Americans’ Role Seen in Uganda’s Anti-Gay Push


Demonstrators carried banners denouncing homosexuality in December in Kampala, Uganda.

Fundamental Christians are reaping as they've sown. I doubt, however, that they see this as a problem. More, it's, at worst, just a PR issue. Maybe just add some designer nooses and stones.

A snip: "Uganda has also become a magnet for American evangelical groups. Some of the best known Christian personalities have recently passed through here, often bringing with them anti-homosexuality messages, including the Rev. Rick Warren, who visited in 2008 and has compared homosexuality to pedophilia. (Mr. Warren recently condemned the anti-homosexuality bill, seeking to correct what he called “lies and errors and false reports” that he played a role in it.)"

No wonder Rick needed some extra money at the end if the year.

Such a welcoming place: "Many Africans view homosexuality as an immoral Western import, and the continent is full of harsh homophobic laws. In northern Nigeria, gay men can face death by stoning. Beyond Africa, a handful of Muslim countries, like Iran and Yemen, also have the death penalty for homosexuals."

Stoning the homos? You can certainly see the Christian fascination with, if not admiration and modelling of, African mores, custom, and jurisprudence.

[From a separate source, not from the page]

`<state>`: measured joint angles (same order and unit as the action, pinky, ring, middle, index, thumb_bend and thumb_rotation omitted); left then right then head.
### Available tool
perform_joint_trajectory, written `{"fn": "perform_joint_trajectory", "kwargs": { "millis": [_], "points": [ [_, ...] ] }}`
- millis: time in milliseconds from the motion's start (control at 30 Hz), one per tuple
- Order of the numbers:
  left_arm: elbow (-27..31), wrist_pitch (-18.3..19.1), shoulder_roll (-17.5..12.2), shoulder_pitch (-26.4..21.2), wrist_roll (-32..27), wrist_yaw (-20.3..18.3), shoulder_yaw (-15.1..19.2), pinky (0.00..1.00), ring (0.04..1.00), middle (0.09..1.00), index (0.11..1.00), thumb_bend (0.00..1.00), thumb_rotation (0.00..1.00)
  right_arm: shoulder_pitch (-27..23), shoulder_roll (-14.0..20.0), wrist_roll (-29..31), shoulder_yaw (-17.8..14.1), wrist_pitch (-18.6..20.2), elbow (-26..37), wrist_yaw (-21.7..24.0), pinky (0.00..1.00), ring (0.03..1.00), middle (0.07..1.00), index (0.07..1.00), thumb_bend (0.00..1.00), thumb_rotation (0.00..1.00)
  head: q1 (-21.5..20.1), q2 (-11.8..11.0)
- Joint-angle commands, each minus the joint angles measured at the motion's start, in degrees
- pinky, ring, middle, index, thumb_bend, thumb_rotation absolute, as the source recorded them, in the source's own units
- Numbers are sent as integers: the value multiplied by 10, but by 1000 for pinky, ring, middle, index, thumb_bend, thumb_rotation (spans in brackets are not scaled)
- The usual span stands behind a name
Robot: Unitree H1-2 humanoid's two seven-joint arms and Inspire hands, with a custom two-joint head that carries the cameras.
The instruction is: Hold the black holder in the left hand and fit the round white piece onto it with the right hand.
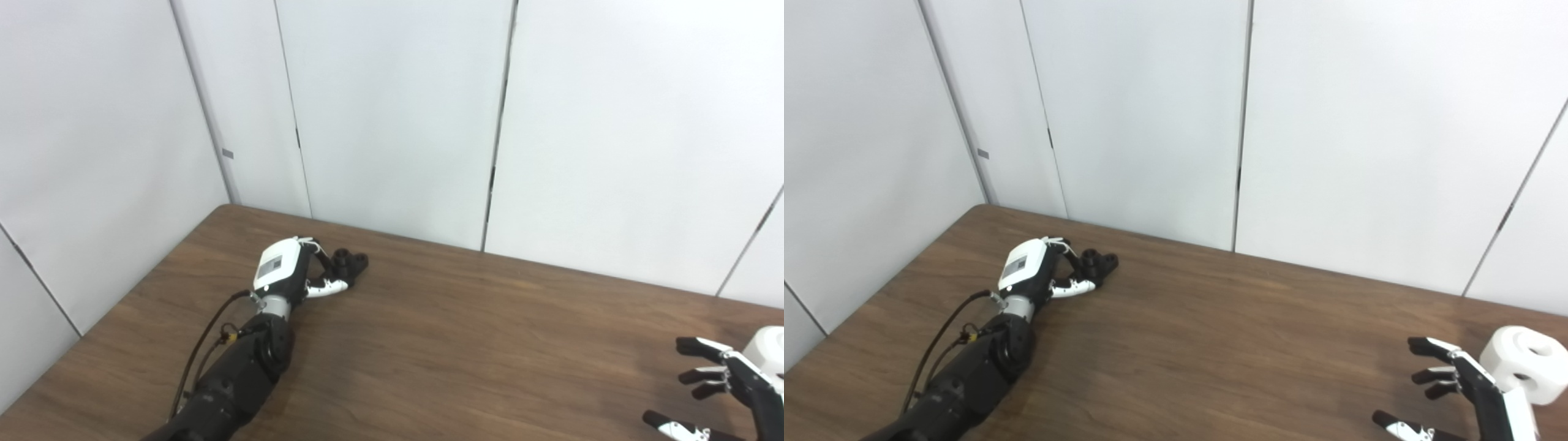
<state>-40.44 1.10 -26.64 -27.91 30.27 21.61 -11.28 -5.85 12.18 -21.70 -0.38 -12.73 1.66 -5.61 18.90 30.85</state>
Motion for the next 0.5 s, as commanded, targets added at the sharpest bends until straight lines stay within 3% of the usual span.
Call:
{"fn": "perform_joint_trajectory", "kwargs": {
  "millis": [0, 167, 467],
  "points": [
    [18, -14, -1, 11, 9, -25, -14, 837, 921, 850, 480, 525, 62, -20, 3, 4, -4, -7, 14, -4, 449, 558, 708, 709, 667, 0, 1, 1],
    [83, -41, -6, 35, 12, -61, -38, 882, 954, 891, 483, 525, 62, -26, 6, 1, -4, -22, 2, -10, 448, 556, 710, 706, 660, 0, -14, 4],
    [157, -123, -6, 53, 11, -123, -84, 792, 981, 917, 484, 524, 64, -34, 5, -3, -6, -21, -2, -15, 445, 552, 711, 710, 634, 11, -48, 14]
  ]
}}
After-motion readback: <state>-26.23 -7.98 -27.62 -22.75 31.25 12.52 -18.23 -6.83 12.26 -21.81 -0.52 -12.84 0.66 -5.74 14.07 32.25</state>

There was even a conference sponsored and presented by fundies regarding the manners in which the Ugandan population might demonstrate it's hatred of gay people.

Yeah, it had a prettier title, but I find it necessary to pull aside that honey-laced veil of hate.

Blurbs from the conference: "The three Americans who spoke at the conference — Scott Lively, a missionary who has written several books against homosexuality, including “7 Steps to Recruit-Proof Your Child”; Caleb Lee Brundidge, a self-described former gay man who leads “healing seminars”; and Don Schmierer, a board member of Exodus International, whose mission is “mobilizing the body of Christ to minister grace and truth to a world impacted by homosexuality” — are now trying to distance themselves from the bill.

“I feel duped,” Mr. Schmierer said, arguing that he had been invited to speak on “parenting skills” for families with gay children. He acknowledged telling audiences how homosexuals could be converted into heterosexuals, but he said he had no idea some Ugandans were contemplating the death penalty for homosexuality."

The Christians might benefit from the study of history. It wasn't all that long ago that they were treated much as they would treat gay people now.